(STUDY MATERIAL Opens)
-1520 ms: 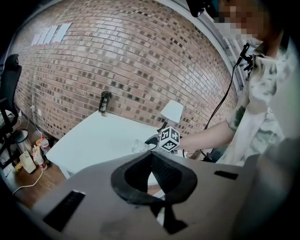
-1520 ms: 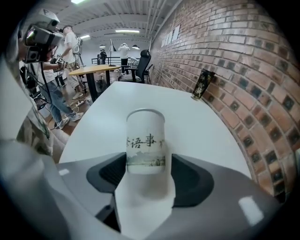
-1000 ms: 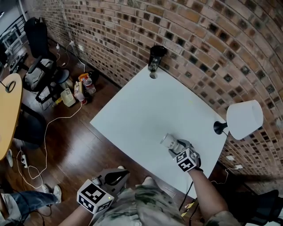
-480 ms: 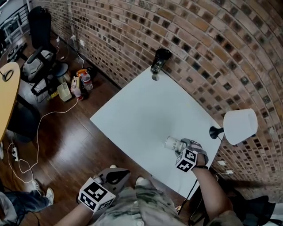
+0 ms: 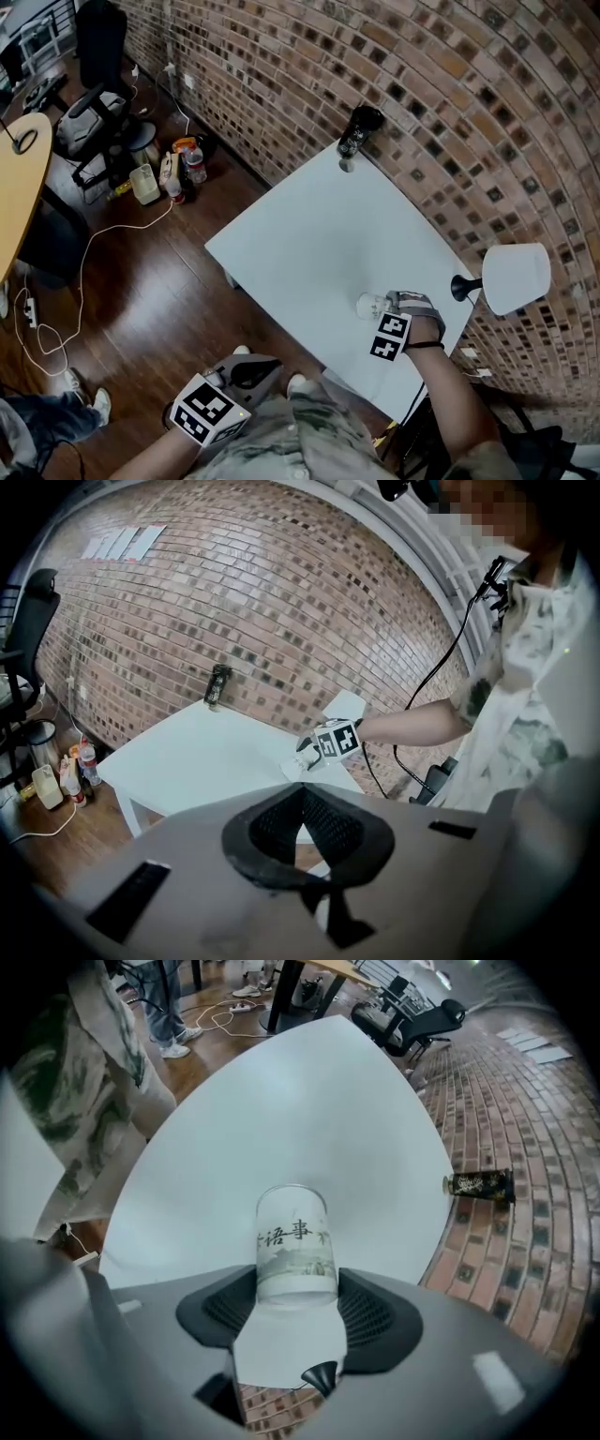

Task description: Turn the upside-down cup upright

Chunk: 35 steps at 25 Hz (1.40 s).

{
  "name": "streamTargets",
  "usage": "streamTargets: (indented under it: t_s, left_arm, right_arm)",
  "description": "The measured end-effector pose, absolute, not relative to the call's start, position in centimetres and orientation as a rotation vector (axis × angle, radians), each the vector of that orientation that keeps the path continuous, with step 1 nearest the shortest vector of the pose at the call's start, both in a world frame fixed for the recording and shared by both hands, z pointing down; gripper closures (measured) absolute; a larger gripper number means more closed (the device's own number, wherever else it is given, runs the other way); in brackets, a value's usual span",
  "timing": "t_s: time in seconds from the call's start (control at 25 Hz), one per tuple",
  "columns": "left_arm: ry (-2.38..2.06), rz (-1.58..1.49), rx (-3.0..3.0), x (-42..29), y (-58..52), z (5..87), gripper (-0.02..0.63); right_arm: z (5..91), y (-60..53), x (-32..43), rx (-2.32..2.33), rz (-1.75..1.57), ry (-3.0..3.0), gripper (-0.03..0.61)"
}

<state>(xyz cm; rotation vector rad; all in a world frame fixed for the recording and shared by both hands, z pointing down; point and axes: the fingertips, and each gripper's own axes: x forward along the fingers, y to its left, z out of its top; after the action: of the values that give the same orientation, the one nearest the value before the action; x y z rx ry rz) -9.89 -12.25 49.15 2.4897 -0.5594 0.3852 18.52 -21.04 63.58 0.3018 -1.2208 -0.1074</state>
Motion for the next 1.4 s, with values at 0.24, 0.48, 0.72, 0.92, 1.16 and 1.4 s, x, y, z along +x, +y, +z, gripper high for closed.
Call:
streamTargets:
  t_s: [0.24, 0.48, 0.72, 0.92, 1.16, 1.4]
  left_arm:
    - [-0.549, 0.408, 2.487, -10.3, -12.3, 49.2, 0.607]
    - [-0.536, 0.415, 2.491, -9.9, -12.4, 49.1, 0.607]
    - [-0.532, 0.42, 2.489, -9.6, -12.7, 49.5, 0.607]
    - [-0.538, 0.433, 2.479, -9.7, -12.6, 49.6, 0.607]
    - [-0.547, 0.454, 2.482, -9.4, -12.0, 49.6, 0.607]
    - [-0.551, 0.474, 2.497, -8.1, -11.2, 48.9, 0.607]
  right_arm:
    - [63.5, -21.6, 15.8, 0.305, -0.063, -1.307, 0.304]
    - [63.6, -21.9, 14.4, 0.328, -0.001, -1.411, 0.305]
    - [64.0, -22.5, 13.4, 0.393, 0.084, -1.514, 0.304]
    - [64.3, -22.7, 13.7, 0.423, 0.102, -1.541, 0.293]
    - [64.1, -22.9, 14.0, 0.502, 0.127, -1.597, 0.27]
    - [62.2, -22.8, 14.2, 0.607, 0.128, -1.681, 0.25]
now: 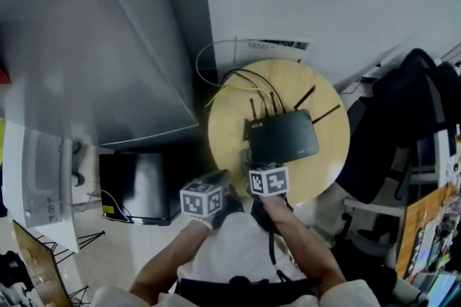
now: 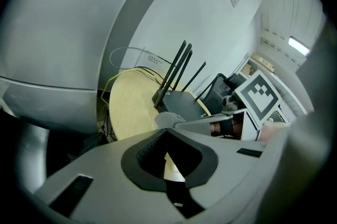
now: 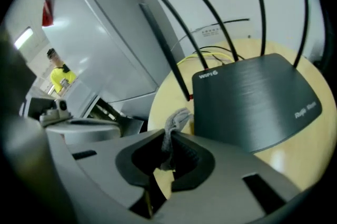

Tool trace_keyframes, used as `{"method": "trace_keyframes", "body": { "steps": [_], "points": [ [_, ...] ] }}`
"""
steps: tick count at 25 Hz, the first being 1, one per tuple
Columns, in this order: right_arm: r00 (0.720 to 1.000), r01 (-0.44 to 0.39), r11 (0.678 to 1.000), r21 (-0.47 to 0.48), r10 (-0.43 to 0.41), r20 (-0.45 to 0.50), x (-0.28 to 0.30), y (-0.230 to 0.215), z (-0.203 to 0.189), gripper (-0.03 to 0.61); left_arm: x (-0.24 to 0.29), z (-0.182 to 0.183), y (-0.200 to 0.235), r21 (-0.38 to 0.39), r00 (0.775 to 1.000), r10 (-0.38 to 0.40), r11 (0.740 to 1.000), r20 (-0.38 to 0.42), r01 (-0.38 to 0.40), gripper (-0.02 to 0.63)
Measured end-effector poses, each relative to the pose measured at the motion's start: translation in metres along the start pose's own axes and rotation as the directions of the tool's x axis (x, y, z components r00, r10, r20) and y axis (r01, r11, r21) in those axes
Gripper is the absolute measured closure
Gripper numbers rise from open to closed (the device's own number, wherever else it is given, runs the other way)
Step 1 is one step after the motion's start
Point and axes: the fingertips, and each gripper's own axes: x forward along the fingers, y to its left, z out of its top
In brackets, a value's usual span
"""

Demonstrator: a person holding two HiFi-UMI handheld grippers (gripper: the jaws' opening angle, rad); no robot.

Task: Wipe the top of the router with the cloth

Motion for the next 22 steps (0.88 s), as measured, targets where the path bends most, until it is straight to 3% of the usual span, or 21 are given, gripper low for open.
{"method": "trace_keyframes", "body": {
  "steps": [4,7,14,22],
  "points": [
    [0.988,0.150,0.986,0.068,-0.152,0.026,0.008,-0.014,0.012,0.541,-0.002,0.006,0.006,0.020,1.000,-0.001,1.000,0.003,0.001,0.615],
    [0.977,0.207,0.976,0.067,-0.210,0.034,0.013,-0.014,0.019,0.541,-0.008,0.012,0.010,0.013,1.000,0.001,1.000,0.018,-0.001,0.615],
    [0.970,0.239,0.968,0.076,-0.241,0.024,0.022,-0.017,0.023,0.541,-0.015,0.011,0.020,-0.032,0.999,0.013,0.999,0.033,-0.012,0.615],
    [0.969,0.245,0.966,0.084,-0.245,-0.018,0.005,-0.017,-0.011,0.541,-0.010,-0.003,0.025,-0.058,1.000,-0.005,0.998,0.002,0.006,0.615]
  ]
}}
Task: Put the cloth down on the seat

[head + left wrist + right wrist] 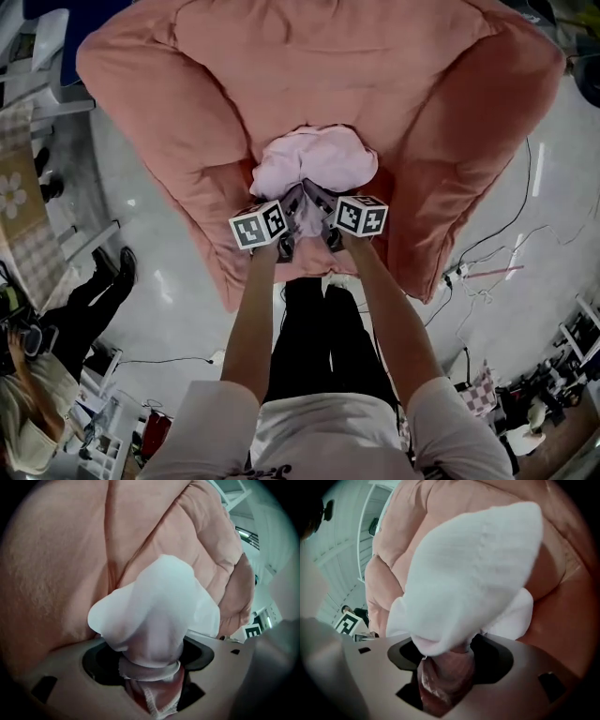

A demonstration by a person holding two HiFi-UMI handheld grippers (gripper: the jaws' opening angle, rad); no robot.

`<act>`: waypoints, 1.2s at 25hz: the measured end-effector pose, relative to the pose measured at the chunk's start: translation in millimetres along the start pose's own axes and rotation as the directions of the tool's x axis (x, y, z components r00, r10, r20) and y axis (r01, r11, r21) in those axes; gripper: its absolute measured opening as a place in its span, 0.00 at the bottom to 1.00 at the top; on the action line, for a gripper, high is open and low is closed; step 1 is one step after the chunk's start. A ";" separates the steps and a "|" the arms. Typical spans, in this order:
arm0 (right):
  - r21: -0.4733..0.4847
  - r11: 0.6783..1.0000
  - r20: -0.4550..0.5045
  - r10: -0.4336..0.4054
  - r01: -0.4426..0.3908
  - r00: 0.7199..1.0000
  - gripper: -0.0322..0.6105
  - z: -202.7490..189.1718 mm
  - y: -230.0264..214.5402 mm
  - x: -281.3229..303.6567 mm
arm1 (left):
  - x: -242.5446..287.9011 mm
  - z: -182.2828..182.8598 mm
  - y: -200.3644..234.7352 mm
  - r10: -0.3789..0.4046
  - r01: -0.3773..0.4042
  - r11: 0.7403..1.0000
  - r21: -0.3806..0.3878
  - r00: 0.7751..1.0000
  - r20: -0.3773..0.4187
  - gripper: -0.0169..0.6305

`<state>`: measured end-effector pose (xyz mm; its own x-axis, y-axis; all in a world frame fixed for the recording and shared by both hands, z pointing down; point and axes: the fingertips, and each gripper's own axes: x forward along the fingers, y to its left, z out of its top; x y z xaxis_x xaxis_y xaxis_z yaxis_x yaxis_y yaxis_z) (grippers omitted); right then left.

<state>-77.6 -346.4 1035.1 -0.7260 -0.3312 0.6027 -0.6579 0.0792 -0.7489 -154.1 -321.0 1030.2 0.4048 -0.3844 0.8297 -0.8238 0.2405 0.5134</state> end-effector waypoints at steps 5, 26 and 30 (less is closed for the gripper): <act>0.005 0.998 -0.009 -0.066 0.066 0.998 0.50 -7.8 -22.3 22.6 | 18.2 1.3 18.5 0.092 -0.093 0.995 0.044 0.995 0.029 0.55; 0.007 0.987 0.062 -0.161 0.160 0.985 0.56 -1.7 -0.4 -92.0 | -72.7 1.3 -18.1 0.044 -0.042 0.999 -0.019 0.988 0.147 0.59; -0.024 0.988 0.105 -0.151 0.154 0.983 0.56 -0.1 25.9 -123.2 | -105.4 -4.1 -34.9 0.034 -0.035 0.999 0.002 0.983 0.178 0.59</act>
<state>-5.2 -303.4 941.5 -0.5935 -0.4364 0.6763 -0.7664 0.0499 -0.6404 -166.5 -285.2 925.7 0.2994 -0.5290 0.7941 -0.8382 0.2518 0.4838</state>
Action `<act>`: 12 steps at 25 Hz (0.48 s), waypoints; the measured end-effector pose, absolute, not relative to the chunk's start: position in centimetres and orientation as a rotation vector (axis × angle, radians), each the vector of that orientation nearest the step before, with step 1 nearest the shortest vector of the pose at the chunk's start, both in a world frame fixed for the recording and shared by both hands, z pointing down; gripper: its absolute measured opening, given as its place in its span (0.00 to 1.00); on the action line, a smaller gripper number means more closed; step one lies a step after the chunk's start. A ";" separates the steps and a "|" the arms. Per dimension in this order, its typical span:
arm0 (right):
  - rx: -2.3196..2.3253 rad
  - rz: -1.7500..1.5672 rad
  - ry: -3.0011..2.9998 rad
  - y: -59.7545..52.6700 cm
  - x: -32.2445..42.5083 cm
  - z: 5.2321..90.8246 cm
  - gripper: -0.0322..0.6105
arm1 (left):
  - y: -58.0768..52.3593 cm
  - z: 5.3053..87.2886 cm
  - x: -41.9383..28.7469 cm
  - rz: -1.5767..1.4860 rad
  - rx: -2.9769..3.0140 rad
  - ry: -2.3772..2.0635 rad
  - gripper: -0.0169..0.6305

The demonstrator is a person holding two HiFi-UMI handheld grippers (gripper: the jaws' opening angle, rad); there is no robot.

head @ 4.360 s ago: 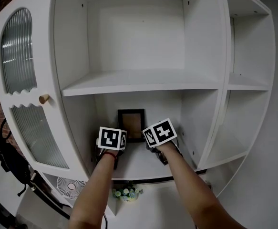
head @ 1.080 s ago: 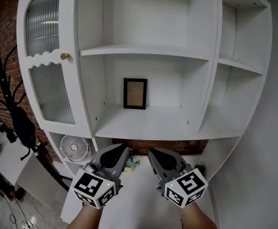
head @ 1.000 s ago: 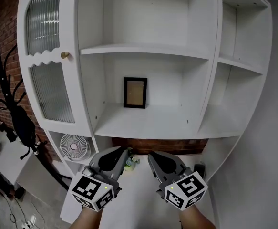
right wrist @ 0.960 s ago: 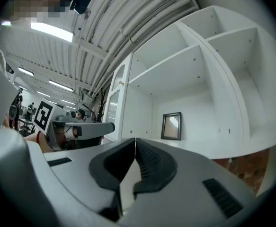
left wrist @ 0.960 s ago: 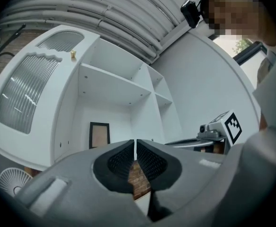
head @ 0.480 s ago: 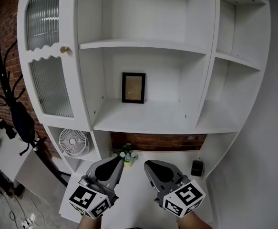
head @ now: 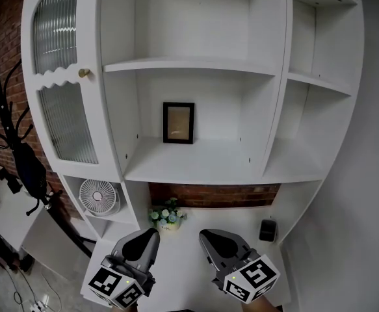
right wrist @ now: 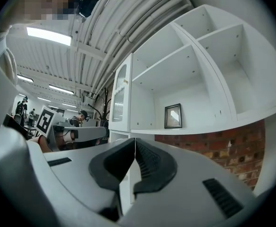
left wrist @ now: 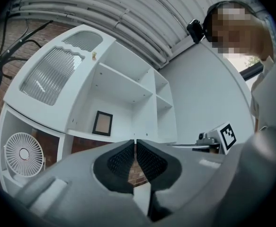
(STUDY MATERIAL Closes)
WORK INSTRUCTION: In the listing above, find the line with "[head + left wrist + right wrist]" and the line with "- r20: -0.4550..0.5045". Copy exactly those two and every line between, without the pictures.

ANSWER SPACE:
[head + left wrist + right wrist] 

A demonstration by a person holding two HiFi-UMI handheld grippers (gripper: the jaws' opening angle, rad); no robot.

`<act>`: waypoints, 1.2s at 25hz: the measured end-effector pose, relative to the pose measured at the chunk's start: translation in millimetres along the start pose's own axes and rotation as the directions of the tool's x axis (x, y, z components r00, r10, r20) and y axis (r01, r11, r21) in those axes; gripper: its absolute measured opening as a place in its span, 0.00 at the bottom to 1.00 at the top; on the action line, for a gripper, high is open and low is closed; step 1 is one step after the chunk's start. A ";" separates the steps and a "|" the arms. Typical spans, in this order:
arm0 (right):
  - r21: -0.4733..0.4847
  - r11: 0.6783..1.0000
  - r20: -0.4550..0.5045

The reply is now complete.